The juvenile justice system is mimicking the separation policies of the past (Western Aboriginal Legal Service (Broken Hill) submission 775). The most distressing aspect about the level of juvenile justice intrusion in the lives of young Aboriginal and Torres Strait Islander people is the fact that entry into the system is usually the start of a long career of incarceration for many (SNAICC submission 309 page 28).
The removal of Indigenous children and young people can occur by way of juvenile justice intervention either through the use of police custody or through the incarceration of a young person in a juvenile detention centre. The length of separation can vary from a few hours or days to months or years. However, as submissions to the Inquiry noted, the effects of the separation can last a lifetime.
The disproportionate number (or over-representation) of Indigenous children and young people in the juvenile justice system and in particular in detention centres has been recognised for two decades. One of the earliest attempts to assess its level occurred in 1977 during a symposium organised by the then Commonwealth Department of Aboriginal Affairs on the care and treatment of Indigenous young people in detention centres (Sommerlad 1977). During the 1980s there were numerous reports which outlined the over-representation of Indigenous young people in various State or Territory jurisdictions (Cunneen and Robb 1987, Semple 1988, Gale et al 1990, Cunneen 1990). These studies indicated Aboriginal over-representation in police interventions, in court appearances and in juvenile detention centres.

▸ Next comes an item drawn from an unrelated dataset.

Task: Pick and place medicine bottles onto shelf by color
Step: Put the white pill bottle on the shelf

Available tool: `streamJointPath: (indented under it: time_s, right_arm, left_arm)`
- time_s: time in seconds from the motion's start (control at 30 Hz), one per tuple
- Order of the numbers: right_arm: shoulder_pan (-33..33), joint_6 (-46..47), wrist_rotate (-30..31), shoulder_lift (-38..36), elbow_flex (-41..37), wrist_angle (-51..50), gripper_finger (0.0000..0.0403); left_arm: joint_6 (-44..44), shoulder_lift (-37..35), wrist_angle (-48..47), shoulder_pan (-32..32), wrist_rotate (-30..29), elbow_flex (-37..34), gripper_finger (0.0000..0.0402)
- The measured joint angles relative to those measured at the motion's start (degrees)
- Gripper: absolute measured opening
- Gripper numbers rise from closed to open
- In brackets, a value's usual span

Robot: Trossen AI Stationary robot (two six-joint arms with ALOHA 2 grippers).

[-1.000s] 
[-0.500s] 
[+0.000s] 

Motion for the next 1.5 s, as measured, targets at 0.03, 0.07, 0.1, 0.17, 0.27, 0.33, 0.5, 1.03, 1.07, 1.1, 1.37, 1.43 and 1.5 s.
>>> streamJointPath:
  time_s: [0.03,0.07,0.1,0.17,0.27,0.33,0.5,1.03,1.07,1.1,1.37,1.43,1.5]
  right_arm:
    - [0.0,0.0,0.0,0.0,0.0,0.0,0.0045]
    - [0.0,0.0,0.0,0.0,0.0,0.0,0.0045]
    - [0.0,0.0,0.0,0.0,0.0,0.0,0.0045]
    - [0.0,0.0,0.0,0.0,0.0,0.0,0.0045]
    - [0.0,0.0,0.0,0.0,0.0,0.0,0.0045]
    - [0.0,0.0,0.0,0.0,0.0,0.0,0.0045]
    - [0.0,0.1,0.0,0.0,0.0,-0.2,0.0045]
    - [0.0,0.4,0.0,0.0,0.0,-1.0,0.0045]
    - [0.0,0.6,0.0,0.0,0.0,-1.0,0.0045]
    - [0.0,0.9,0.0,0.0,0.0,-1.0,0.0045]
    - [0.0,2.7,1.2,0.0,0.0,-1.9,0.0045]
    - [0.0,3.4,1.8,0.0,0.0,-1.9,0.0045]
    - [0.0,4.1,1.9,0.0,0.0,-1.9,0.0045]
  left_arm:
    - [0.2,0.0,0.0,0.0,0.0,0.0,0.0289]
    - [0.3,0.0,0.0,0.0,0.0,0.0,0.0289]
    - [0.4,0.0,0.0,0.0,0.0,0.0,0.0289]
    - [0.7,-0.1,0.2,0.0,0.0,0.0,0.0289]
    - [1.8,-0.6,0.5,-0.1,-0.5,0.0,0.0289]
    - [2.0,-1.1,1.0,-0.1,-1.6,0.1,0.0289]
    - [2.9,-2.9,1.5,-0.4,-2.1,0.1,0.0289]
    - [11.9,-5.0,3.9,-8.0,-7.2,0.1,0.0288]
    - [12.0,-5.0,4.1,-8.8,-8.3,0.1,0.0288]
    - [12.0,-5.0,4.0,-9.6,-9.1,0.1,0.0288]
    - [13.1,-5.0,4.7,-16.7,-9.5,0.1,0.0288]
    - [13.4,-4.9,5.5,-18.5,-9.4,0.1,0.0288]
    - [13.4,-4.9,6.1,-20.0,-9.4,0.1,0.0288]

Aboriginal child care agencies and Aboriginal legal services throughout Australia consistently drew attention during the 1980s to the problems associated with the high levels of criminalisation of Indigenous youth (D'Souza 1990). Some commentators argued that the over-representation of Indigenous young people in juvenile corrections represented a continuation of earlier removal policies by way of a process of criminalisation (Cunneen 1990 and 1994, O'Connor 1994). Aboriginal organisations supported this interpretation in submissions to the Inquiry (see ALSWA submission 127, Western Aboriginal Legal Service (Broken Hill) submission 775 and SNAICC submission 309). Also supporting this argument is research in most Australian jurisdictions indicating not only that Indigenous young people are over-represented in the juvenile justice system but that they are most over-represented at the most punitive end of the system, in detention centres (Gale et al 1990, Wilkie 1992, Crime Research Centre 1995, Luke and Cunneen 1995, Criminal Justice Commission 1995). This phenomenon is now recognised by many governments (for example, Queensland Government interim submission page 90).

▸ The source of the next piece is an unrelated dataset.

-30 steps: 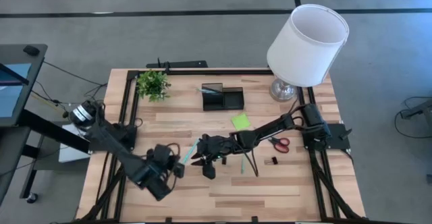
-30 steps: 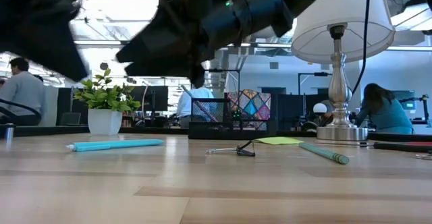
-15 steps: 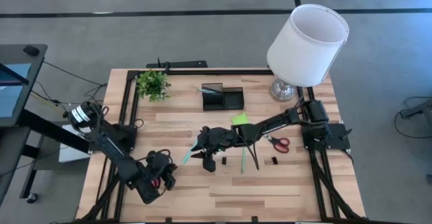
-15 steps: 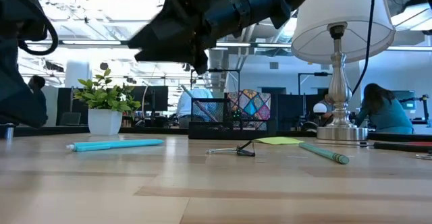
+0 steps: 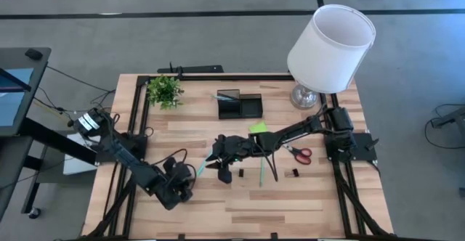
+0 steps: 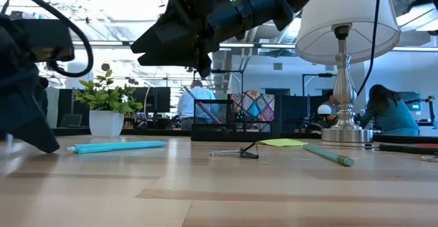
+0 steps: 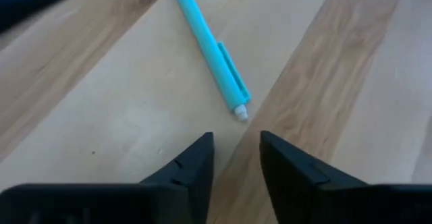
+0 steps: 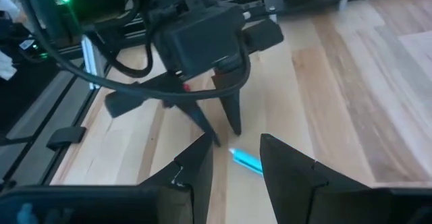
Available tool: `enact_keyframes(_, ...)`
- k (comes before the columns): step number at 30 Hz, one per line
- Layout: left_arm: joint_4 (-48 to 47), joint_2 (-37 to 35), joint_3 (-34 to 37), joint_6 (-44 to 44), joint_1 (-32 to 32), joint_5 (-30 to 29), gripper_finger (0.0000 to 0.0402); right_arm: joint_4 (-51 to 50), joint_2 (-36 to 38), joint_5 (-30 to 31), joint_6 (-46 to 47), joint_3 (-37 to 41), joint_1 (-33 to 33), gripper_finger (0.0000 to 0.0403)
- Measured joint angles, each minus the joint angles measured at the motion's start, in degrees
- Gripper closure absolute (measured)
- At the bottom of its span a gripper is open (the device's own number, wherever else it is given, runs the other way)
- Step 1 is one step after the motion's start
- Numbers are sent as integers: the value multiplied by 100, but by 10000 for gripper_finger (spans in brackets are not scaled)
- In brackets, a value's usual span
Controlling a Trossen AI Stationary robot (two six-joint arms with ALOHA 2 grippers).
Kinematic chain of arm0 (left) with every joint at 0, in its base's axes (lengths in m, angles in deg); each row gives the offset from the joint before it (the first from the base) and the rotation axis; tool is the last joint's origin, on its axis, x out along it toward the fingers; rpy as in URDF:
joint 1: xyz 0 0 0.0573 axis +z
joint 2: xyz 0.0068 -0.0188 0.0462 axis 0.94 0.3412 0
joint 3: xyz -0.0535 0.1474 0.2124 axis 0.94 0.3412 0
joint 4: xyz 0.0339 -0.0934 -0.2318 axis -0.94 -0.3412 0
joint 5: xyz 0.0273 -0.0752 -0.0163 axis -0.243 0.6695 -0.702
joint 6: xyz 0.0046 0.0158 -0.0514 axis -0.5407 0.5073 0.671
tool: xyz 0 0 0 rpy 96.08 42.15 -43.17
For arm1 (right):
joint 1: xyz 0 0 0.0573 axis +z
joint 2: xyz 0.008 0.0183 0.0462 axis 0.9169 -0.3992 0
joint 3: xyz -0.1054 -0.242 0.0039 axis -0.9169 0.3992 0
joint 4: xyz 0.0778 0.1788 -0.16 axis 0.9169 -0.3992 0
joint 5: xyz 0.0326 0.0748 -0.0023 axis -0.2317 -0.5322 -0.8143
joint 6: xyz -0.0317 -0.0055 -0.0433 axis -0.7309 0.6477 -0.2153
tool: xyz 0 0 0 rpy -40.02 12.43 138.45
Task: Pick and place office supplies into organizer
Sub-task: Put the blue pen into the black desk organizer
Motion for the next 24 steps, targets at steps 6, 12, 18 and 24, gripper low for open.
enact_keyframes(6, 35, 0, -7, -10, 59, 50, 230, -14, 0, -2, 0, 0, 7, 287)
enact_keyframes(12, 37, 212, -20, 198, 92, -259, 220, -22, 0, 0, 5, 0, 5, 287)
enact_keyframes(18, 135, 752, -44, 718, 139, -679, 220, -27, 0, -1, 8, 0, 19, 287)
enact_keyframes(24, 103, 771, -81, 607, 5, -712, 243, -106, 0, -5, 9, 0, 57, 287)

During the 1980s and early 1990s many Indigenous communities grappled with developing alternative mechanisms for dealing with young people who offend. These alternative Indigenous mechanisms have tended to be localised, inadequately funded and without any legislative base. However, a key principle in these developments has been implementing self-determination at the grass roots level. In other words, communities have continually sought their own solutions to the problem of the over-representation of Indigenous young people in the juvenile justice system (Dodson 1995, Dodson 1996, Cunneen and White 1995 pages 152-3).

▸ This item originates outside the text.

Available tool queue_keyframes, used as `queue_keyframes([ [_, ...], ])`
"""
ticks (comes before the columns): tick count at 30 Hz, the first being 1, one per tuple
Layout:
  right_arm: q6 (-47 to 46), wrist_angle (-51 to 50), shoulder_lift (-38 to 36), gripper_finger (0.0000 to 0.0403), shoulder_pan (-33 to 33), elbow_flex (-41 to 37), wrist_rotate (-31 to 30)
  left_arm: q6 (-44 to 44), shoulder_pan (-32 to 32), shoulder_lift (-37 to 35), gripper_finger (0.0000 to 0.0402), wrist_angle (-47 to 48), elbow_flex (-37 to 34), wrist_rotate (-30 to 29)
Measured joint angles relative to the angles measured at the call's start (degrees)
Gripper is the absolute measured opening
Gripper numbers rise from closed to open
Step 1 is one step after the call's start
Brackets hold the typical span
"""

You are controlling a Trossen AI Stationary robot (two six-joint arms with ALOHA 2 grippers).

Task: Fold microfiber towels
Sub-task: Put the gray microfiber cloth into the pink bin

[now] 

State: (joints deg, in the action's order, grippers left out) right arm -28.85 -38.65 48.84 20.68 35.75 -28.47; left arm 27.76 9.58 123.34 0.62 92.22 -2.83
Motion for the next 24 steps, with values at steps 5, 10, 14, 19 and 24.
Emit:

The principle of self-determination and the need for the development of Indigenous community responses to deal with Indigenous young people were fundamental to the main recommendation from the Royal Commission into Aboriginal Deaths in Custody designed to prevent the removal of Indigenous youth through juvenile justice or welfare intervention. Recommendation 62 called on governments to negotiate with Aboriginal communities and organisations to find solutions. ATSIC has reminded the Inquiry of the importance of this recommendation (submission 684 page 42).